▶ [Exercise instructions]
Since only part of the material is needed, please repeat exactly the line that includes "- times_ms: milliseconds" and every line after it, up to the last.

◆ ◆ ◆

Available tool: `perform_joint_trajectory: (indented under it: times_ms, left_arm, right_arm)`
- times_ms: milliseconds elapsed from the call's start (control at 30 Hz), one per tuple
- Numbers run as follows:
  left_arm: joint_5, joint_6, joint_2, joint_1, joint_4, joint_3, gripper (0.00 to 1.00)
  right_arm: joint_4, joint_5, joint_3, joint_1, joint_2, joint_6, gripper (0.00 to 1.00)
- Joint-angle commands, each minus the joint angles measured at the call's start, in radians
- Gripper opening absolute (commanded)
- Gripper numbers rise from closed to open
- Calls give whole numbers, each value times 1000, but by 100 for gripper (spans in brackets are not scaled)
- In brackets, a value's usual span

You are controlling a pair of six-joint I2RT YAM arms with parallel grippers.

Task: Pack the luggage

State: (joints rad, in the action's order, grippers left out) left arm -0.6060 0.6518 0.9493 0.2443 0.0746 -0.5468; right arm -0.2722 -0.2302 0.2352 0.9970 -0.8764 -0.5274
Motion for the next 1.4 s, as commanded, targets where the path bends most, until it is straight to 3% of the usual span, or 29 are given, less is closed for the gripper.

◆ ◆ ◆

▶ [Exercise result]
- times_ms: milliseconds elapsed from the call's start (control at 30 Hz), one per tuple
- Numbers run as follows:
  left_arm: joint_5, joint_6, joint_2, joint_1, joint_4, joint_3, gripper (0.00 to 1.00)
  right_arm: joint_4, joint_5, joint_3, joint_1, joint_2, joint_6, gripper (0.00 to 1.00)
- Joint-angle commands, each minus the joint angles measured at the call's start, in radians
- Gripper opening absolute (commanded)
- Gripper numbers rise from closed to open
- Calls give whole numbers, each value times 1000, but by 100 for gripper (spans in brackets are not scaled)
- In brackets, a value's usual span

You are controlling a pair of six-joint I2RT YAM arms with parallel grippers.

Task: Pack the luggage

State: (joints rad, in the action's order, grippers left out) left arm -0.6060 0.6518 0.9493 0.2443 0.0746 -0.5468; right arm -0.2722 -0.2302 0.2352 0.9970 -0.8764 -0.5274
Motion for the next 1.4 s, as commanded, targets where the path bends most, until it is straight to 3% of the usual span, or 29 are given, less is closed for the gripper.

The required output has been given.